Hardening during forging

Release time：2019-12-28　　　　 Time to browse

　　One of the important characteristics of metal plastic deformation is work hardening, or cold work hardening, its performance is: if want to continue deformation, external forces must increase. Obviously, this change is caused by the change of the internal structure of the metal during plastic deformation.

　　Work hardening of deformed metals

　　When a metal undergoes plastic deformation at a certain temperature, its strength and hardness increase with the increase of deformation degree, while the phenomenon that the plasticity decreases is called work hardening. This is because the crystal lattice orientation of each grain in the metal is not consistent. When plastic deformation occurs, slippage gradually occurs in each grain, which distorts the crystal lattice near the slip surface, and the grain boundary is increased, thus preventing further slippage. Therefore, in order to produce slip deformation again, we must increase the external force.

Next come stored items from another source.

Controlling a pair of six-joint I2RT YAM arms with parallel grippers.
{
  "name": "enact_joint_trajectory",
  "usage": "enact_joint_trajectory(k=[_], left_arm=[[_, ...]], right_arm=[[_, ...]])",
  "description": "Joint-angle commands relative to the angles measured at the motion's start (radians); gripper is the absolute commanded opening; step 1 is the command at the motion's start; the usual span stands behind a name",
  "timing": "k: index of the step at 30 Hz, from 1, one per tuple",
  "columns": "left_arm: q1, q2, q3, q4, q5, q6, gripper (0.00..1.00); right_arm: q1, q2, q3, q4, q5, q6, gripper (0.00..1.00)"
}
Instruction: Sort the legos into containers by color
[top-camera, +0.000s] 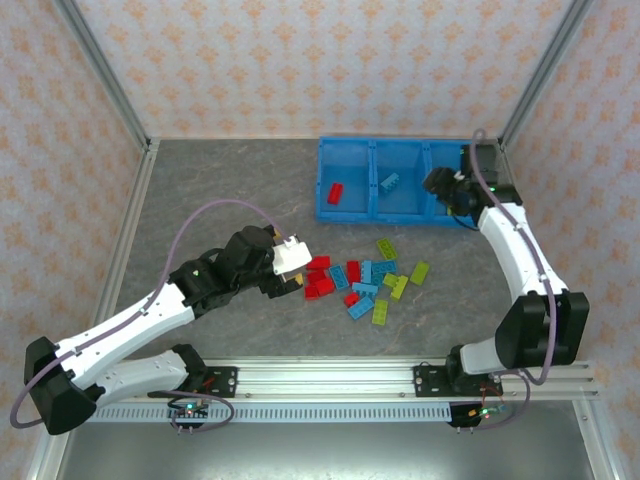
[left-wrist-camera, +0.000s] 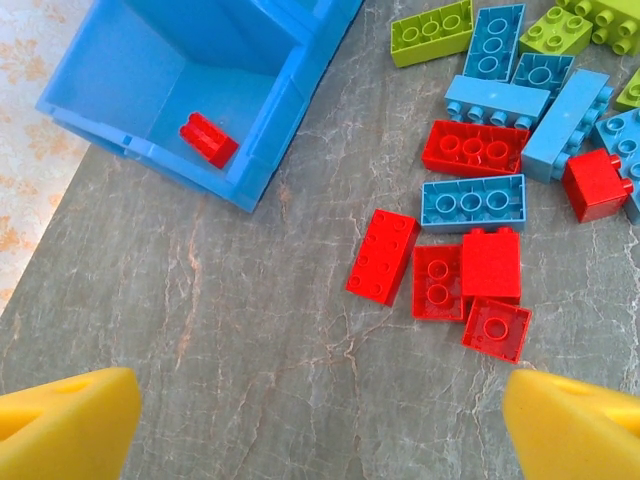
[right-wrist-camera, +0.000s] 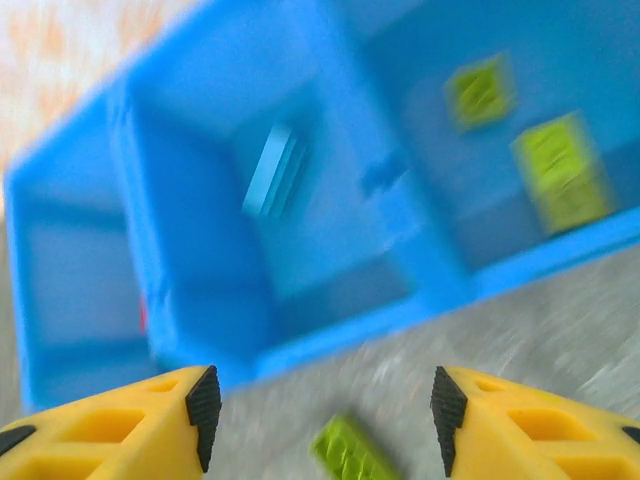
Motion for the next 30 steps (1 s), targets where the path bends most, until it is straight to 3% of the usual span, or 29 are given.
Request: enact_joint_trajectory(k=[1, 3, 6, 11, 16, 18, 24, 30], left_arm=[[0.011, -0.013, 0.003, -0.005, 0.015, 0.002, 0.94], [0.011, -0.012, 0.003, -0.006, 0.028, 0.006, 0.95], [0.012, -0.006, 0.003, -0.007, 0.048, 0.006, 0.95], [0.012, 0.005, 0.009, -0.014, 0.040, 0.005, 0.96], [0.011, 0.008, 0.010, -0.014, -0.017, 0.004, 0.96], [0.012, 0.005, 0.008, -0.013, -0.014, 0.003, 0.96], [0.011, 0.010, 0.009, -0.014, -0.005, 0.003, 0.96], [0.011, 0.016, 0.017, -0.023, -0.028, 0.004, 0.96]], right_arm=[[0.156, 0.032, -0.058, -0.144, -0.045, -0.119, 0.61], [0.236, 0.057, -0.088, -0.143, 0.053, -0.152, 0.66], [0.277, 0.131, -0.093, -0.141, 0.168, -0.170, 0.69], [0.301, 0.255, -0.073, -0.109, 0.196, -0.217, 0.75], [0.321, 0.381, -0.036, -0.103, 0.183, -0.241, 0.74], [0.320, 0.405, -0.038, -0.089, 0.211, -0.229, 0.69], [0.321, 0.392, -0.063, -0.057, 0.262, -0.190, 0.37], [0.320, 0.252, -0.111, -0.034, 0.300, -0.164, 0.27]])
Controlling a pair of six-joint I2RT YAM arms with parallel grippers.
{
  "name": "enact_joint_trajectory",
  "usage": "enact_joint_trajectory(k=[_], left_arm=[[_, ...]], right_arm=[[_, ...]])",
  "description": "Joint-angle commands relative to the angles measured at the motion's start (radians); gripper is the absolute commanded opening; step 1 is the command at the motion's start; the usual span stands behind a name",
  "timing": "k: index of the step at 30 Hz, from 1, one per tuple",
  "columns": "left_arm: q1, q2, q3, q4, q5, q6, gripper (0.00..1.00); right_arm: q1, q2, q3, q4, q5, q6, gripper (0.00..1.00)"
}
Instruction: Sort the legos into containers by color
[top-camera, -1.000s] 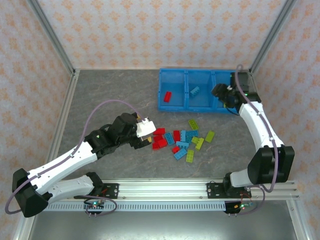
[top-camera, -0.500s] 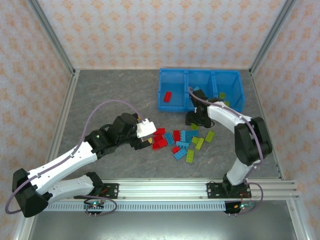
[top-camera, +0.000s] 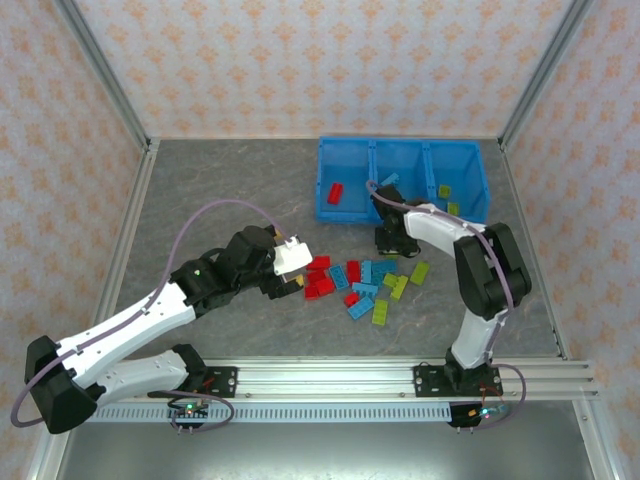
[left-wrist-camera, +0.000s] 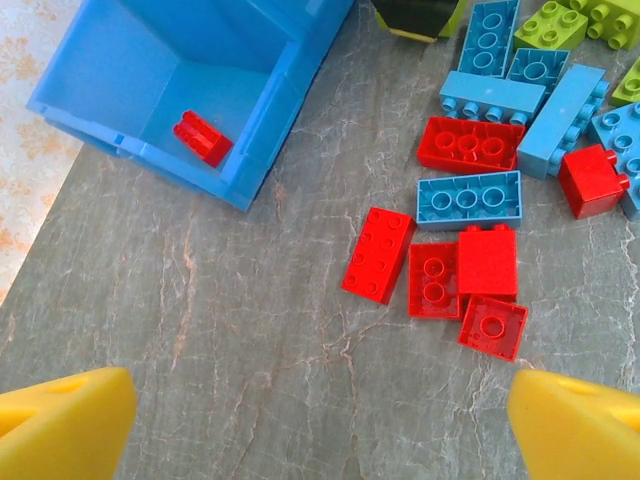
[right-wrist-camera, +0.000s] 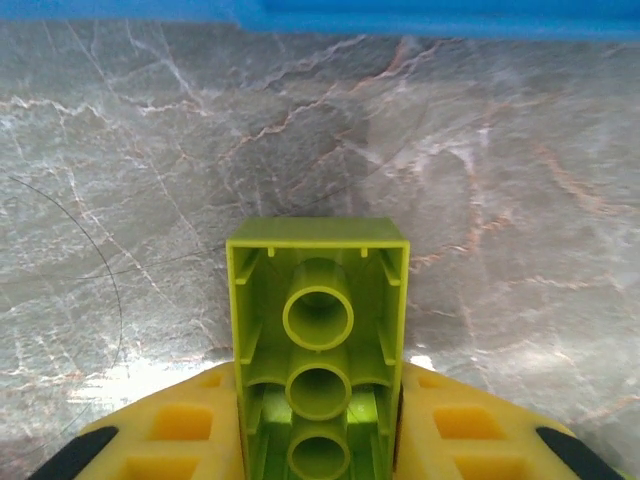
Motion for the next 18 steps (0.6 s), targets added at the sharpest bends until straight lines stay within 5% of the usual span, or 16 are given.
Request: enact_joint_trajectory(k=[1, 6, 10, 14, 18], left_arm=[[0.011, 0.004, 0.017, -0.021, -0.027, -0.002, 0.96], [0.012, -0.004, 0.015, -0.016, -0.016, -0.001, 0.96], [0.011, -0.002, 0.017, -0.019, -0.016, -0.001, 0.96], [0.011, -0.007, 0.019, -0.022, -0.019, -0.002, 0.96], [0.011, -0.013, 0.017, -0.024, -0.025, 0.000, 0.96]], right_arm=[[0.000, -0.145, -0.036, 0.036, 0.058, 0.022, 0.25], [-0.042, -0.368, -0.110, 0.166, 0.119, 0.077, 0.22], [-0.211, -0.422, -0.080, 0.219, 0.090, 0.170, 0.21], [-0.402, -0.296, 0.010, 0.271, -0.006, 0.219, 0.21], [-0.469, -0.079, 0.206, 0.192, -0.062, 0.199, 0.22]])
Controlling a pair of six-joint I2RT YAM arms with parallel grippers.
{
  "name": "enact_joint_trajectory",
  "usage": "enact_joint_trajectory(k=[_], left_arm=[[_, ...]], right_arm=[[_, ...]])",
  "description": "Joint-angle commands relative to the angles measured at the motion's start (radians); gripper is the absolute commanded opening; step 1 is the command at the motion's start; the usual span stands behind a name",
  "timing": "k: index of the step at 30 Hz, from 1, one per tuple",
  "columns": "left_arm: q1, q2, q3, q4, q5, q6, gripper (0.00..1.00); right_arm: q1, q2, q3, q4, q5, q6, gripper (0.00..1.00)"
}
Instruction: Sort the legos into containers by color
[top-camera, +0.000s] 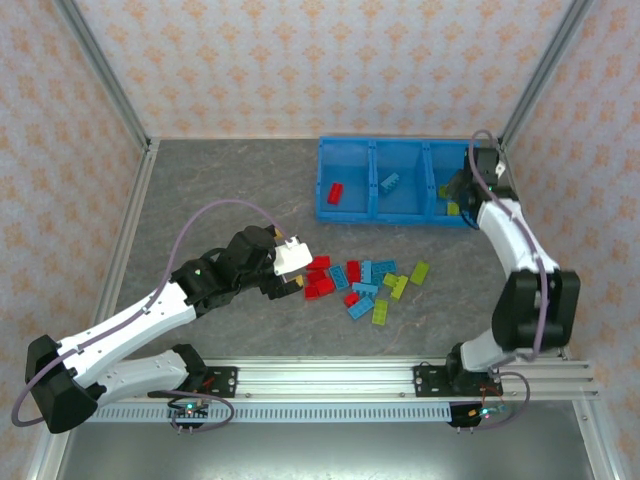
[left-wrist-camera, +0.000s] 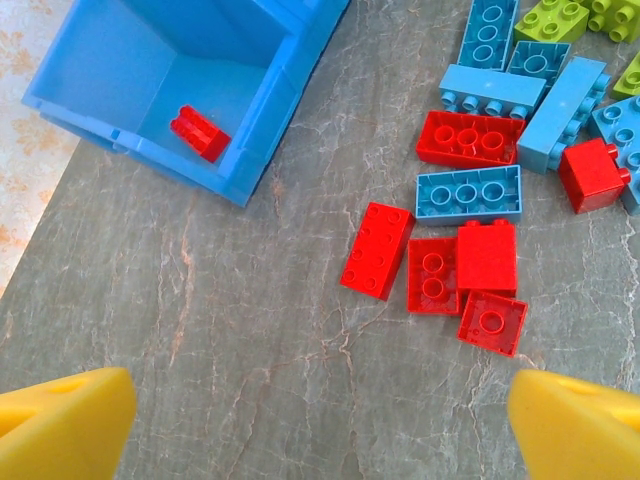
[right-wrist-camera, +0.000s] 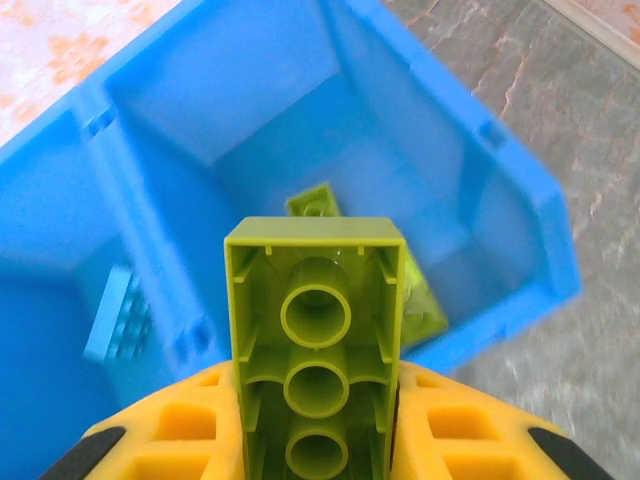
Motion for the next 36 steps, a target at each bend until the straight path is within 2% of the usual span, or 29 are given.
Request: enact_joint_trajectory(k=[1, 3, 4, 7, 10, 14, 17, 21, 23, 25, 26, 29, 32, 34, 36], left_arm=[[0.011, -0.017, 0.018, -0.017, -0.028, 0.000, 0.96], [0.012, -0.018, 0.015, -0.017, -0.030, 0.001, 0.96], [0.012, -0.019, 0.015, -0.016, -0.030, 0.001, 0.96], [0.012, -0.017, 0.016, -0.018, -0.034, 0.006, 0.96], [0.012, -0.014, 0.013, -0.021, -0.030, 0.012, 0.96], [0.011, -0.013, 0.007, -0.014, -0.010, 0.012, 0.97], [0.011, -0.004, 0.002, 0.004, -0.014, -0.014, 0.98], [0.015, 0.036, 0.023, 0.010, -0.051, -0.063, 1.00], [0.027, 0.063, 0.045, 0.007, -0.075, -0.106, 1.00], [0.054, 0.096, 0.079, 0.002, -0.097, -0.181, 1.00], [0.064, 0.113, 0.103, -0.004, -0.116, -0.225, 1.00], [0.073, 0.203, 0.236, -0.098, -0.164, -0.450, 1.00], [0.073, 0.301, 0.320, -0.164, -0.165, -0.761, 0.99], [0.072, 0.355, 0.322, -0.146, -0.117, -0.973, 0.96], [0.058, 0.394, 0.290, -0.072, -0.062, -1.096, 0.95]], right_arm=[[-0.022, 0.162, 0.144, -0.041, -0.067, 0.018, 0.22], [-0.034, 0.235, 0.230, -0.078, -0.063, 0.023, 0.26], [-0.039, 0.264, 0.271, -0.095, -0.057, 0.031, 0.30], [-0.046, 0.309, 0.361, -0.153, -0.047, 0.062, 0.52], [-0.046, 0.279, 0.359, -0.153, -0.069, 0.085, 0.59], [-0.040, 0.158, 0.261, -0.130, -0.106, 0.102, 0.61], [-0.015, 0.022, 0.140, -0.113, -0.184, 0.115, 0.62], [0.076, -0.195, -0.022, -0.113, -0.265, 0.106, 0.68], [0.148, -0.289, -0.081, -0.123, -0.298, 0.076, 0.77], [0.254, -0.371, -0.123, -0.153, -0.284, 0.039, 0.94], [0.294, -0.390, -0.135, -0.169, -0.278, 0.024, 1.00], [0.380, -0.449, -0.158, -0.236, -0.330, 0.008, 0.99], [0.419, -0.469, -0.155, -0.320, -0.376, 0.006, 0.99], [0.431, -0.477, -0.136, -0.385, -0.373, -0.010, 0.99], [0.432, -0.483, -0.117, -0.431, -0.340, -0.029, 0.99]])
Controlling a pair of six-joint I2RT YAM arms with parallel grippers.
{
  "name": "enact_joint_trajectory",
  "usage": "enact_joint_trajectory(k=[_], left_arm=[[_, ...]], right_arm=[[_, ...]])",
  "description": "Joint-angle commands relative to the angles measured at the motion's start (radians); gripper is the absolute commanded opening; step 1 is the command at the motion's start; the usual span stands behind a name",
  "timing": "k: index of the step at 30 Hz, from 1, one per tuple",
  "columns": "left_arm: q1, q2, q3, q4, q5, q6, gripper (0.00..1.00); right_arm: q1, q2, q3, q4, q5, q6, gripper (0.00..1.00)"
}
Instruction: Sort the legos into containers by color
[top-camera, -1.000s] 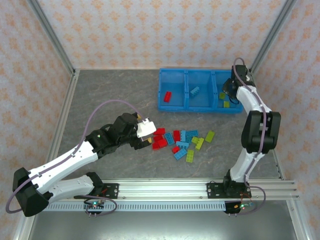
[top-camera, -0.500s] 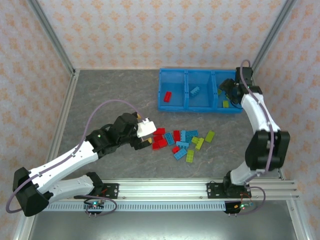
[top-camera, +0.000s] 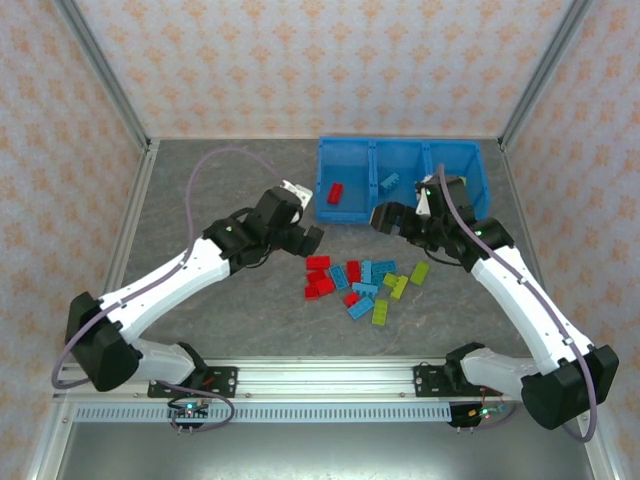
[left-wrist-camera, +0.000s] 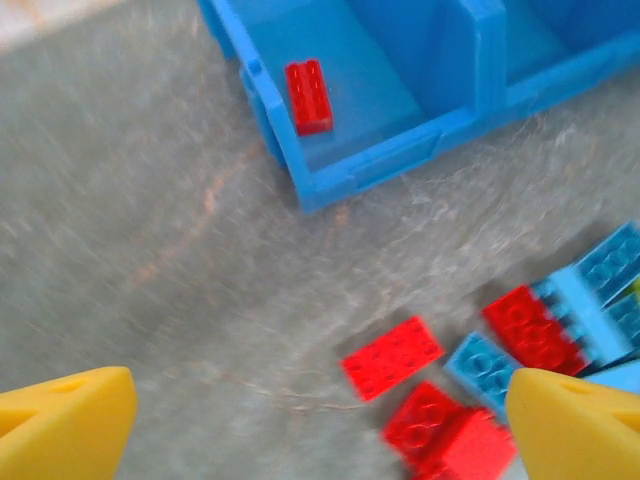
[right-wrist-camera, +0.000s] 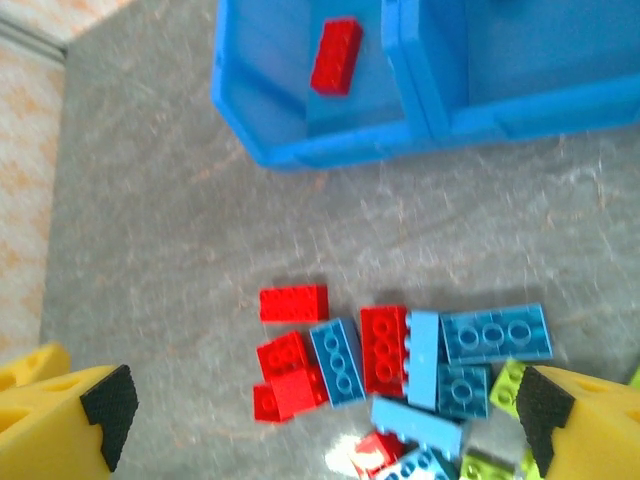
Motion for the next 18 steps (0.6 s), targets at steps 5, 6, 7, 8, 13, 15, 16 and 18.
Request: enact_joint_trajectory(k=[5, 6, 7, 8, 13, 15, 16, 18], left_arm=[[-0.035, 0.219, -0.004, 0.049, 0.058, -0.539, 0.95], [-0.040, 0.261, 0.023, 0.030, 0.055, -0.543, 0.95], [-0.049, 0.300, 0.051, 0.012, 0.052, -0.539, 0.95], [-0.057, 0.329, 0.078, -0.005, 0.041, -0.532, 0.95], [-0.076, 0.450, 0.108, -0.015, -0.019, -0.571, 0.95], [-0.076, 0.474, 0.100, 0.004, -0.018, -0.588, 0.95], [-0.076, 0.486, 0.101, 0.008, -0.028, -0.595, 0.95], [-0.075, 0.511, 0.107, 0.011, -0.048, -0.599, 0.92]], right_arm=[[0.005, -0.017, 0.047, -0.126, 0.064, -0.054, 0.99], [0.006, -0.008, 0.049, -0.120, 0.061, -0.051, 0.99], [0.005, 0.000, 0.049, -0.114, 0.059, -0.047, 0.99], [0.005, 0.006, 0.046, -0.109, 0.059, -0.045, 0.99], [0.005, 0.006, 0.022, -0.096, 0.054, -0.041, 0.99], [0.004, -0.003, 0.013, -0.102, 0.070, -0.043, 0.99], [0.005, -0.008, 0.006, -0.103, 0.077, -0.047, 0.99], [0.005, -0.012, -0.011, -0.098, 0.088, -0.049, 0.99]])
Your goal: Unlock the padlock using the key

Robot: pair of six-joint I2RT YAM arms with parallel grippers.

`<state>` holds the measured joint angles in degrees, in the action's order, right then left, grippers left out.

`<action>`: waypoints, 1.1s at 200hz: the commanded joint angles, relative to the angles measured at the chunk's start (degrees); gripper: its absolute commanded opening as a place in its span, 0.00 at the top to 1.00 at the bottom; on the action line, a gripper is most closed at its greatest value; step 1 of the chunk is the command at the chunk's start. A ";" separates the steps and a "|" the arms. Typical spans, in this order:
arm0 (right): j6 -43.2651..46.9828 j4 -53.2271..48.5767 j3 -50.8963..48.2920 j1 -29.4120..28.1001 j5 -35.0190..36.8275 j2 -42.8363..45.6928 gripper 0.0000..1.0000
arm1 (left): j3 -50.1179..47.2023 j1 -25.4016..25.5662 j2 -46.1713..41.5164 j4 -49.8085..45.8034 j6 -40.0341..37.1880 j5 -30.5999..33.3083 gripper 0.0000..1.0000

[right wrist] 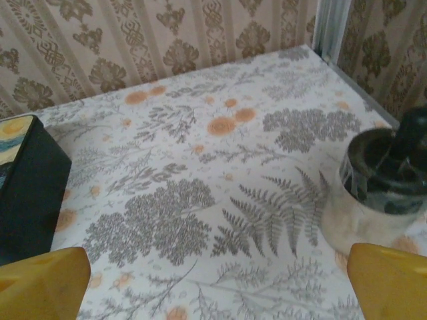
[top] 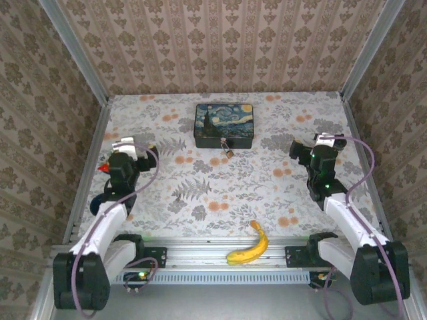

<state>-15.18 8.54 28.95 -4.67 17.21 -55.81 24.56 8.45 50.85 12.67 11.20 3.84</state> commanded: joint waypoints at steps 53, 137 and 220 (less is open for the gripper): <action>-12.33 -21.90 5.01 -16.26 14.69 2.43 0.00 | 0.36 18.75 -6.59 -25.91 15.03 7.66 0.00; -19.01 -33.98 11.97 -24.53 18.09 -1.77 0.00 | 0.76 33.52 -1.50 -33.27 22.94 9.23 0.00; -19.54 -36.46 17.21 -24.60 15.68 -7.47 0.00 | -0.21 36.29 2.41 -31.61 24.41 11.12 0.00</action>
<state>-32.86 -25.26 43.83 -28.93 32.62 -61.65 24.53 44.58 53.21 -18.90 34.37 13.21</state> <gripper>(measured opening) 0.999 0.999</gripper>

　　Work hardening brings difficulties to further deformation of metal forgings and subsequent cutting. If the forging is stopped at too low temperature, the plasticity of the metal will decline due to work hardening, and it is difficult to continue plastic deformation. Therefore, it is necessary to increase the intermediate annealing process, which reduces the productivity and increases the production cost. This is a disadvantageous factor. Work hardening also has its good practical significance, such as for some metal materials that cannot be strengthened by heat treatment, can be strengthened by work hardening, in order to improve the bearing capacity of metal parts. For example, the lCr18Ni9Ti material deforms at around 200°C, which is enhanced by work hardening. In addition, when stamping the metal cup blank, because the deformed part first produces work hardening, the deformation is transferred to other parts to continue, so as to obtain the cup part with uniform wall thickness. Work hardening can also be used to improve product surface roughness, wear resistance and strength.

　　Work hardening phenomenon not only exists in the process of ferrous metal processing, many non-ferrous metal materials (aluminum, copper, etc.) also commonly used work hardening methods to improve their hardness and strength. Some of the physical and chemical properties of metal forgings change significantly after working hardening, such as increased resistance and decreased corrosion resistance.